Eight cubicles remaining in the space feature “cave paintings” on whiteboards: marks left as detritus of the company that previously occupied the floor. Apparently, it was selling guitar equipment. A spacious white cube appears at the far end of the gallery, a return to familiarity after a meandering odyssey. The utilitarian structure of what was here before is recalibrated to become a free-form space for shared values, an ethos supported by what we see in the individual narratives forged into a collective story. Works range in size, medium, scope, and themes, and the only constant through the presentation is unpredictability. You can find a work in the trash, in a closet, on the screen monitor on the table, in the ventilation shaft, or on the last narrow wall of the gallery, and none of these encounters are forced. If you miss any of them, you won’t get bad marks; it simply testifies to how accustomed we are to framing artistic encounters through specific pathways shaped by institutional power games.

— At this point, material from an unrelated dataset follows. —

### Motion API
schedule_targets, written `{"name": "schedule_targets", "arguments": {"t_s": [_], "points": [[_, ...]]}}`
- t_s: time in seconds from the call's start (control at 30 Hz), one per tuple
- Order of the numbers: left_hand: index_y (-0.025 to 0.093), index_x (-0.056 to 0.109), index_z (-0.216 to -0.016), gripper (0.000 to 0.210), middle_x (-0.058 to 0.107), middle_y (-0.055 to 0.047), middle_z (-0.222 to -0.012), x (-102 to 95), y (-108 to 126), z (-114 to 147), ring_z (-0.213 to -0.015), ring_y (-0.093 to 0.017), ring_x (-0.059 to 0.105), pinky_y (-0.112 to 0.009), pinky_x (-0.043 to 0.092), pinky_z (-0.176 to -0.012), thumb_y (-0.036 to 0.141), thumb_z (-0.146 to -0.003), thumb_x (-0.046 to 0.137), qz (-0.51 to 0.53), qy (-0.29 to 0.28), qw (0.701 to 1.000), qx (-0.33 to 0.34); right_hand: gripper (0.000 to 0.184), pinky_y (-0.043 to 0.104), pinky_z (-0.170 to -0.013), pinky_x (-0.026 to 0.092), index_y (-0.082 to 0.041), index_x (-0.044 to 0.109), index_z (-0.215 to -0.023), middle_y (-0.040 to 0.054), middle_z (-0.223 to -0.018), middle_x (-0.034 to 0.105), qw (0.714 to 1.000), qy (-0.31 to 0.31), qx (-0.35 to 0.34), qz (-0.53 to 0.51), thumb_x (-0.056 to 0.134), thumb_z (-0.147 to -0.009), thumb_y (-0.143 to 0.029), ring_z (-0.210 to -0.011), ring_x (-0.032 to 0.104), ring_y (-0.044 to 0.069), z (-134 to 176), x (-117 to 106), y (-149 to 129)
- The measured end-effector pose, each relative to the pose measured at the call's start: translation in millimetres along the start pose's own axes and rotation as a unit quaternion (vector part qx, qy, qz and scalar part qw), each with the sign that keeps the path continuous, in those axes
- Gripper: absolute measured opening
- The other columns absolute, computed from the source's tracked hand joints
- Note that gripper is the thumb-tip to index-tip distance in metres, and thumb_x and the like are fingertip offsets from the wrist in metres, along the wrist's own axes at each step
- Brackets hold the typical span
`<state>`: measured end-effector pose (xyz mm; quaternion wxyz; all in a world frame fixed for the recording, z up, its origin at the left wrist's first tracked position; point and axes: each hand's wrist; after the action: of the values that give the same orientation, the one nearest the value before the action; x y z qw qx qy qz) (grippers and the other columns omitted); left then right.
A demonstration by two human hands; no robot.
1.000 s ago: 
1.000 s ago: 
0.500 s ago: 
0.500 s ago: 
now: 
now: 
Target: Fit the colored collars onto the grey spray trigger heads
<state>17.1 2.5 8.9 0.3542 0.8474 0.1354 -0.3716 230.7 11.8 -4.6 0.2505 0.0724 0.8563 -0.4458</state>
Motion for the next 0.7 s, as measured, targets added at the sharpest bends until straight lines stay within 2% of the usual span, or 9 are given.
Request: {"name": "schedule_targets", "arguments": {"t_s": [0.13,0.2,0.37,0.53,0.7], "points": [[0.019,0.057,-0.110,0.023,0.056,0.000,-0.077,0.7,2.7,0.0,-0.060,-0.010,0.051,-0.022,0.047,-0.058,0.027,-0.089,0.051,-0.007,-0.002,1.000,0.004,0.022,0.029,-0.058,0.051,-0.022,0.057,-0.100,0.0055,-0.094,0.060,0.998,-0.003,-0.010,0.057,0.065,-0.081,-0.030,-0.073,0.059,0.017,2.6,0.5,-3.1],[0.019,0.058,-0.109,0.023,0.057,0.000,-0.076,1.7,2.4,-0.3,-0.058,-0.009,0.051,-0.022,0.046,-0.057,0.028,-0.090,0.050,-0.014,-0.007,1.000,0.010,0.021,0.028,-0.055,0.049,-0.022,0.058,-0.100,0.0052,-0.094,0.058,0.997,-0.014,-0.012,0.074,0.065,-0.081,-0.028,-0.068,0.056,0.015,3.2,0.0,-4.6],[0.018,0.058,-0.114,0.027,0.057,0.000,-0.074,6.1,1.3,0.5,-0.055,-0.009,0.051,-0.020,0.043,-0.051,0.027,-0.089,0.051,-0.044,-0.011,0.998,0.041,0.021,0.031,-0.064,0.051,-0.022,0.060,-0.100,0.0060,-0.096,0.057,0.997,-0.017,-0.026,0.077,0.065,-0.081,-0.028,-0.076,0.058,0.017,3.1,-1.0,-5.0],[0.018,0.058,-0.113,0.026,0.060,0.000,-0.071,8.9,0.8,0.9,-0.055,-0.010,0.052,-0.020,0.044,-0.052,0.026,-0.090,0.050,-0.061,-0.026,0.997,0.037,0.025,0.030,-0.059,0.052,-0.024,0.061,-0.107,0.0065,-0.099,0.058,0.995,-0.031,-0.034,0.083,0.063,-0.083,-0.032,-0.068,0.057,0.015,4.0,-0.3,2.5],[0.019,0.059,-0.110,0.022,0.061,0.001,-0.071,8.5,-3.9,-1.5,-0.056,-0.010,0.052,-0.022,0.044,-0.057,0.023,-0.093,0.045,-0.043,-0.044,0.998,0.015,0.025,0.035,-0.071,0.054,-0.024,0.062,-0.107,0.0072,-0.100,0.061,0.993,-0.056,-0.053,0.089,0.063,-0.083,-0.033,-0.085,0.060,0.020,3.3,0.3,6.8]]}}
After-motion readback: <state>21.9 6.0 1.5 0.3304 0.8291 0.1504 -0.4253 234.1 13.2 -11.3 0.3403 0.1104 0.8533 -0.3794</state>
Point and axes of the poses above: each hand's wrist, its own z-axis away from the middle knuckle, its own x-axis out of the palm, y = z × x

The artists included here cluster into three loosely overlapping generations. The oldest group is represented by B. Wurtz and David Humphrey, who work within a Post-Minimal and Post-Conceptual lineage. They resist becoming spectacles, but have great senses of humor. Humphrey shows afternoon stroll (2024), a painting of an anthropomorphic horse containing a figure of a sharpshooter, whose fire seems to puncture the horse’s haunches to create its butthole. Meanwhile, the horse smiles at a pink fractal on the ground. Sensitivity to the medium allows the canvas to work almost as graffiti on a wall, using just these minimal gestures to take us along for a conceptual but humorous walk. In a 2015 untitled sculpture, B. Wurtz creates an almost lifeless still life with plastic bags and painted fruits suspended on slender wires, all mounted on a wooden box. Here Wurtz comments ironically on the wastefulness of our consumption cycle while providing a conceptual homage to Marcel Duchamp.